Recombinant SPPV-122 protein, an EEV envelope component, displayed antigenic and immunogenic properties that were confirmed by Western blot analysis. Moreover, rabbit immunization with SPPV-122 led to production of antibodies possessing virus-neutralizing activity towards SPPV. Interestingly, according to the literature, antibodies to VACV A33 protein, an ortholog of SPPV-122, did not neutralize VACV in vitro [61].

SPPV-060 and SPPV-117 proteins, components of the IMV envelope, possessed antigenic and immunogenic properties as well. They induced formation of virus-neutralizing antibodies (Table 2) as do their VACV orthologs (L1 and A27, respectively). Rodriguez et al. [62] reported that monoclonal antibodies to A27 protein completely inhibited virus-cell binding. Lai et al. [63] and Demkowicz et al. [57] demonstrated that immunization of mice with VACV A27 protein resulted in the production of virus-neutralizing antibodies in a high titer and the animals were completely protected against subsequent infection with a lethal dose of the VACV strain WR. VACV L1 protein induced production of IMV-neutralizing antibodies in mice in titers sufficient for complete protection against 5 LD50 of VACV WR [64], however at a higher infecting dose (100 LD50), only 28% of animals survived. In an independent study, it was shown that partial protection of mice against VACV infection was induced by polyclonal antiserum to L1 protein by passive immunization [65,66]. Moreover, L1 protein, a component of the mature virion membrane, is conserved in all sequenced poxviruses [67], so we can speculate that an L1-based vaccine developed against one poxvirus would stimulate immunity to the entire group of poxviruses [68]. The cross-neutralizing activity of antiserum—raised to soluble antigens—between Capripoxvirus members has also been demonstrated [69]. The conserved nature of ORF 117 (SPPV-117) between SPPV and GTPV isolates suggests that recombinant vaccine based on SPPV-117 may serve as a single vaccine for both diseases [70].

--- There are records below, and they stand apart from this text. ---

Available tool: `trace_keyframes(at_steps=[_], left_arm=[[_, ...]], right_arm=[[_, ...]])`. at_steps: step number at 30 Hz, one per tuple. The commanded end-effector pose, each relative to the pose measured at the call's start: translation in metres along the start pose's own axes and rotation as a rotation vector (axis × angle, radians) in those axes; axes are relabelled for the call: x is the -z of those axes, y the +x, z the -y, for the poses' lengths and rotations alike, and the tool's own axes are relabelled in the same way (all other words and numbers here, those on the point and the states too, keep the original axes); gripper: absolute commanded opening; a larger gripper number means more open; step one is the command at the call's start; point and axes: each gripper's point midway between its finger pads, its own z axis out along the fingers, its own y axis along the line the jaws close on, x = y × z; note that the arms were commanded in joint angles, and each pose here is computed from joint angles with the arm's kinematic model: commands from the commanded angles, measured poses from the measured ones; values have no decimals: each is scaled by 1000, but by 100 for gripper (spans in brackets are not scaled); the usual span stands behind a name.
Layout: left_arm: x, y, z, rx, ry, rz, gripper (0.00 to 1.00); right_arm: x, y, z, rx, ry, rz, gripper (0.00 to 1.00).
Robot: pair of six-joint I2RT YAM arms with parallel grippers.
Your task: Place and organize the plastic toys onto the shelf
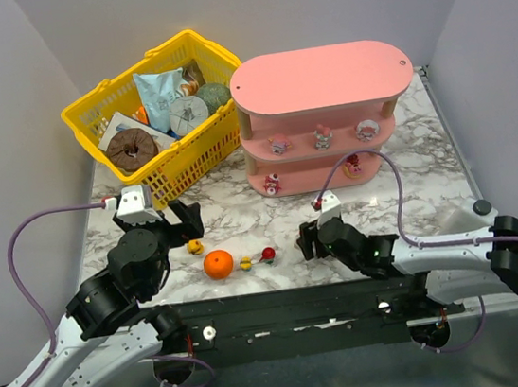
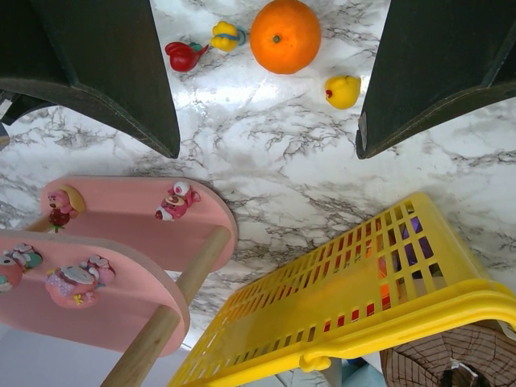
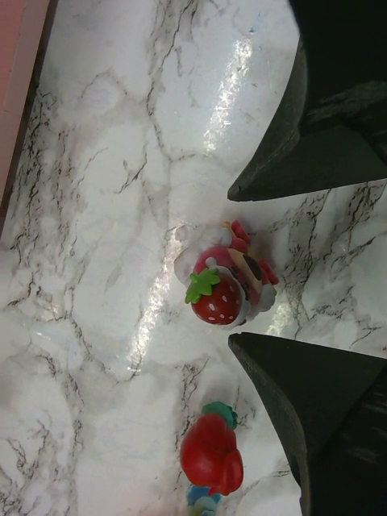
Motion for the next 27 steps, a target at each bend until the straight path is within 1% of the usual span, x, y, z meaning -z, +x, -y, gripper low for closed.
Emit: trace_keyframes(at_steps=[1, 3, 6, 7, 9, 10, 12, 13, 15, 16, 18, 19, 22, 27], left_arm=[[-1, 1, -6, -14, -24, 7, 99], [0, 0, -6, -13, -24, 8, 99], [-1, 1, -7, -15, -28, 6, 99], [0, 1, -7, -14, -29, 8, 99], [-1, 2, -7, -16, -29, 4, 99], [0, 2, -8, -15, -30, 6, 99], [-1, 2, -8, -17, -32, 5, 99], [0, 2, -8, -16, -30, 6, 99], [0, 2, -8, -17, -30, 6, 99], [0, 1, -8, -15, -32, 8, 99], [-1, 2, -8, -16, -32, 5, 99], [0, 2, -8, -14, -29, 7, 99], [-1, 2, -7, -15, -27, 5, 99], [0, 3, -7, -15, -28, 4, 99]], right_arm=[[-9, -20, -14, 11, -29, 53, 73], [-13, -19, -10, 15, 4, 36, 73], [-20, -16, -9, 5, 29, 18, 68], [-22, -14, -9, 2, 27, 10, 63], [-23, -13, -8, -12, 33, 9, 57], [-23, -14, -8, -17, 35, 11, 52], [-22, -13, -6, -24, 41, 12, 47], [-22, -14, -5, -30, 49, 16, 41], [-21, -14, -2, -50, 65, 20, 35], [-21, -14, 2, -55, 83, 25, 29], [-21, -15, 5, -77, 108, 28, 27], [-21, -18, 10, -86, 140, 43, 23], [-22, -28, 17, -113, 209, 75, 17], [-20, -57, 26, -131, 309, 159, 15]])
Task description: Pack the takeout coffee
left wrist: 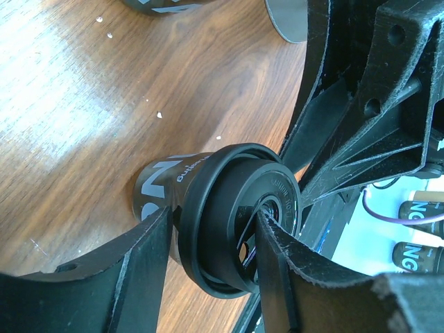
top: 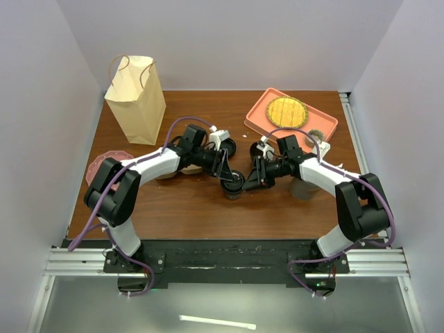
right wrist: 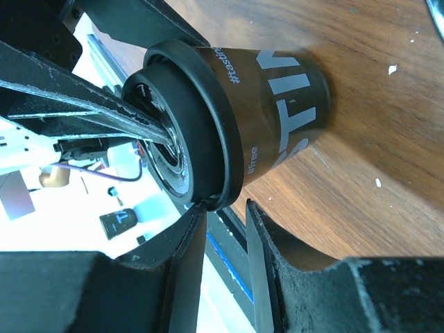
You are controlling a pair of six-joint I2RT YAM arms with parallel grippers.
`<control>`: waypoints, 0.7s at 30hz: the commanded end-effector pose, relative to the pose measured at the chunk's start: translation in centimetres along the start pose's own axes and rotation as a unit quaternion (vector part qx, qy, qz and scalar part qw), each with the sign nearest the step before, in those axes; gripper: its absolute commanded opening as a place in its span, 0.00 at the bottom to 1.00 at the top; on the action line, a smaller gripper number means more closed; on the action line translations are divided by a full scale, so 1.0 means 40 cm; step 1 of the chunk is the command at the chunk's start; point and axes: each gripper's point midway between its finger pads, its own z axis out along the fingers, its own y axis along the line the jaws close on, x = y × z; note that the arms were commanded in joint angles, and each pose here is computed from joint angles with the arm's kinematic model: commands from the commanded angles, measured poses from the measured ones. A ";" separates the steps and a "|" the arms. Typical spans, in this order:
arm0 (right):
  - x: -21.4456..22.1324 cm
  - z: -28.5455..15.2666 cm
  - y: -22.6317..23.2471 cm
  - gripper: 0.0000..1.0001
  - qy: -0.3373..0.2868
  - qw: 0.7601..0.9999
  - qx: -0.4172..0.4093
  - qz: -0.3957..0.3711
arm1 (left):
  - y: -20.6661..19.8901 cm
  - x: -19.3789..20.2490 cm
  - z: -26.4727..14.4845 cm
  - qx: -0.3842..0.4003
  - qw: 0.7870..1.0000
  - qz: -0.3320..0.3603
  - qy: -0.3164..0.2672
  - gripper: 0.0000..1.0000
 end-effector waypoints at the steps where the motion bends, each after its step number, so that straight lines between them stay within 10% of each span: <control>1: -0.014 0.018 -0.030 0.32 -0.015 1.000 0.022 -0.003 | 0.248 0.306 -0.003 -0.206 0.962 -0.066 0.167 0.52; 21: 0.105 0.030 -0.305 0.15 -0.022 0.973 0.219 0.064 | 0.280 0.334 -0.005 -0.236 0.950 -0.084 0.184 0.52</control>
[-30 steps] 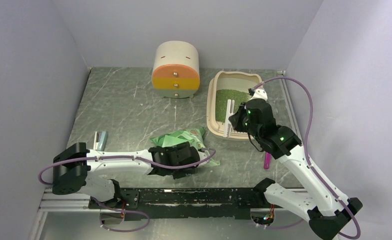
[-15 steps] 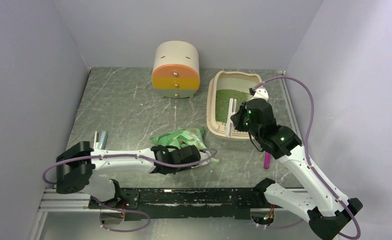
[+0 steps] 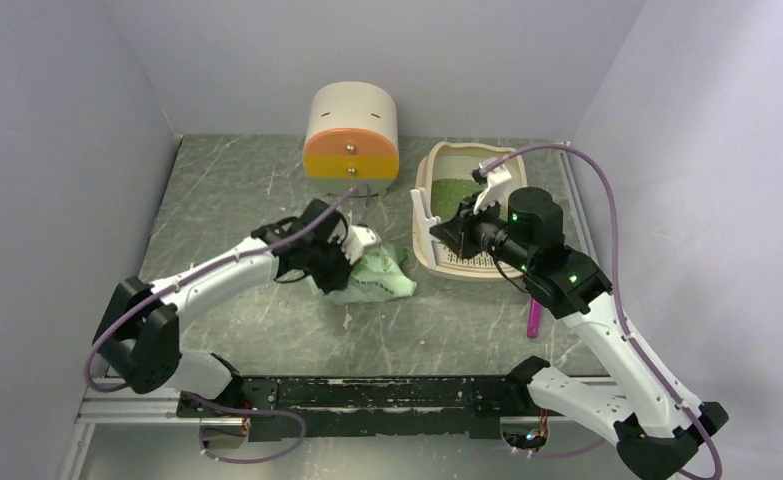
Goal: Fill the litter box with clean litter
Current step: Clamp the cat litter bag at the center of the board.
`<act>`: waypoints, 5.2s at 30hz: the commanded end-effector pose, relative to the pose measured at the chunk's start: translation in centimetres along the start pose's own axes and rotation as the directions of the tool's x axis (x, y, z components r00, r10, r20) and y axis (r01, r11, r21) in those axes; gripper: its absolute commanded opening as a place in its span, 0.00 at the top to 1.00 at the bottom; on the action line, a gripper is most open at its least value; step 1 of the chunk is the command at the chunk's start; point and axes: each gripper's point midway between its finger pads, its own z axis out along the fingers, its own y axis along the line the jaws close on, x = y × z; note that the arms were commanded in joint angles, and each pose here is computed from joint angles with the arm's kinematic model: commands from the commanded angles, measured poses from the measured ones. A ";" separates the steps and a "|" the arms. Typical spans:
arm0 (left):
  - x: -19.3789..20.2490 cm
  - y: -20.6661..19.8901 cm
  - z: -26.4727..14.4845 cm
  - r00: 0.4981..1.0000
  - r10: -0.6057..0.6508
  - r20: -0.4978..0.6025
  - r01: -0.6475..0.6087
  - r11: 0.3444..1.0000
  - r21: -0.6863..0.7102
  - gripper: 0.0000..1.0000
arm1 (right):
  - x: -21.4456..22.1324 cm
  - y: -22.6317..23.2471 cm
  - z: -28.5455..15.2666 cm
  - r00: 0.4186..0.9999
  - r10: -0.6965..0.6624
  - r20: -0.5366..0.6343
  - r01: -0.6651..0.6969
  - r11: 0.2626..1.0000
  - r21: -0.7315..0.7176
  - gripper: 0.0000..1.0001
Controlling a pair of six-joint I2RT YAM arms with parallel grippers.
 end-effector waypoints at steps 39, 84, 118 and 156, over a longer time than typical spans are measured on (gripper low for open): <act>-6.4 5.2 -2.2 0.931 -0.207 0.299 0.108 0.942 0.317 0.95 | 5.1 10.8 10.0 0.525 -0.530 0.666 0.823 0.116 -0.556 1.00; -4.9 6.0 -2.1 0.917 -0.255 0.306 0.146 0.930 0.338 0.95 | 13.3 1.9 12.9 0.337 -0.867 -0.367 0.597 0.498 -0.629 1.00; -1.2 6.6 -2.7 0.903 -0.334 0.269 0.286 0.936 0.203 0.95 | 19.7 3.1 13.0 0.357 -0.832 -0.424 0.612 0.551 -0.567 0.63; 1.6 7.9 -2.3 0.675 -0.670 0.310 0.667 0.733 0.133 0.84 | 14.5 9.9 13.7 0.697 -0.715 -0.047 0.552 0.577 -0.602 0.85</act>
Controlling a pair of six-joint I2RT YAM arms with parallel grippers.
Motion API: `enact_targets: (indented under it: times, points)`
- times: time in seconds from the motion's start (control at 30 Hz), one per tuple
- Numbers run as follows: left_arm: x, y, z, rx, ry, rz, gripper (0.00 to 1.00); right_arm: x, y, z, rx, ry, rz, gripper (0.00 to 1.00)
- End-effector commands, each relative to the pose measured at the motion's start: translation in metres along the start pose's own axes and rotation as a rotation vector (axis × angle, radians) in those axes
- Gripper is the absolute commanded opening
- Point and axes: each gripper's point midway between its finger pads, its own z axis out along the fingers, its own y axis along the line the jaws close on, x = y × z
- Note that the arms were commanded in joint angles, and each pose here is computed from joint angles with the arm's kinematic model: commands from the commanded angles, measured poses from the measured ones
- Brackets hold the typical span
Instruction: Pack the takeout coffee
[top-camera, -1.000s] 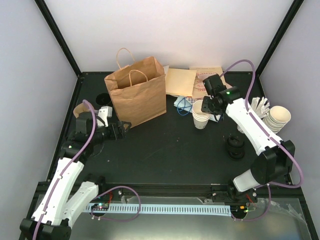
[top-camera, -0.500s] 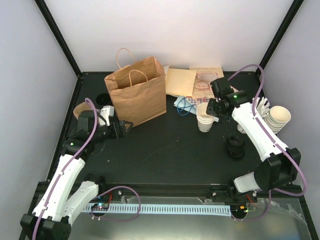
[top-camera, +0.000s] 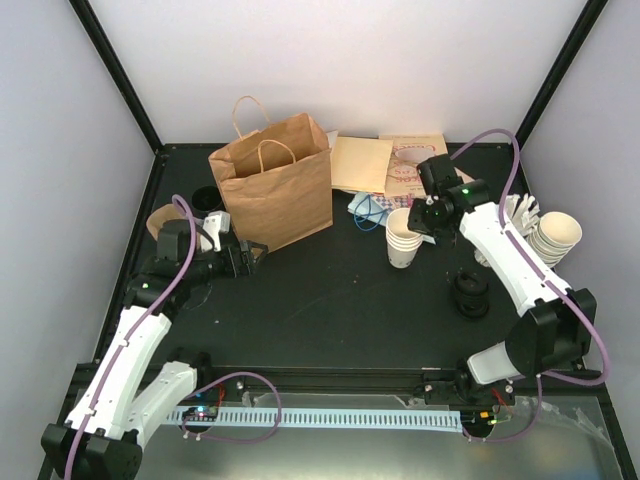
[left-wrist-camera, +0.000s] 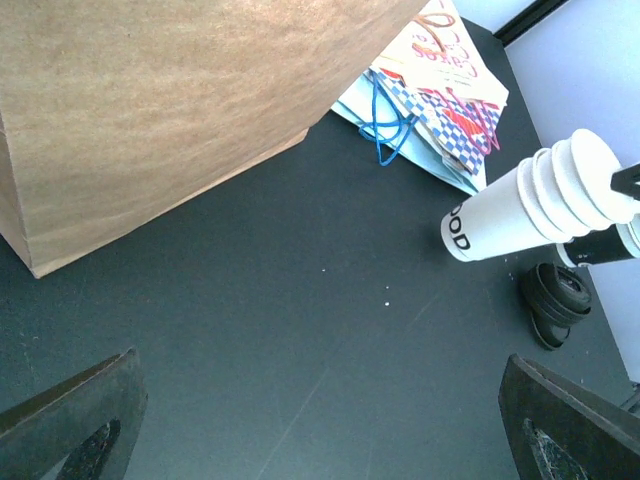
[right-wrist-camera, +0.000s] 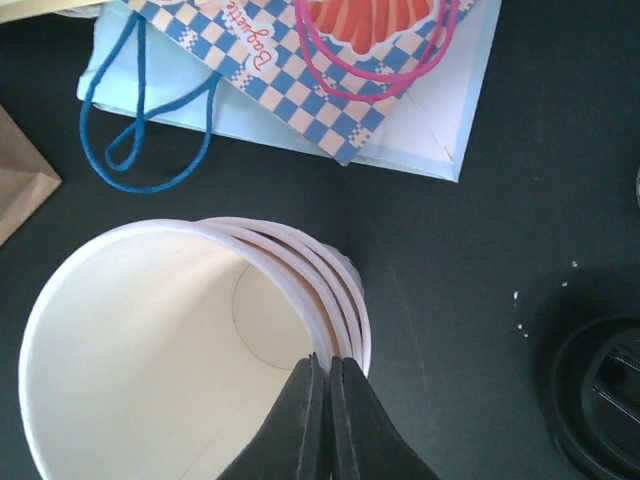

The high antigenicity of the SPPV-095 protein, found in the core of the sheep pox virion, and its potential use in sheep pox diagnosis via ELISA, has been reported by a number of authors [40,71]. Immunization of mice with VACV A4 protein, an ortholog of SPPV-095, induced a strong humoral immune response and ensured 50% protection against a lethal dose (40 LD50) of VACV [57]. In contrast, our results revealed that although the recombinant SPPV-095 recombinant protein was antigenic in experimental rabbits, the antibodies produced to this protein failed to neutralize SPPV in kidney cell culture. The role of SPPV-095 protein in modulation of the immune system is still a matter of discussion.

5. Conclusions

In summary, antibodies raised to bacterially-produced SPPV-060, SPPV-117, and SPPV-122 proteins neutralized SPPV in cell culture, while antibodies to SPPV-095 protein did not possess virus-neutralizing activity. The findings of our studies show that bacterially-produced SPPV-060, SPPV-117, and SPPV-122 proteins may be used for development efficient strategies for prevention of infectious diseases caused by members of Capripoxvirus genus, family Poxviridae. In the future, the efficacy of novel recombinant vaccines based on a combination of these proteins will be evaluated in large animal studies for their ability to protect sheep against sheep pox virus.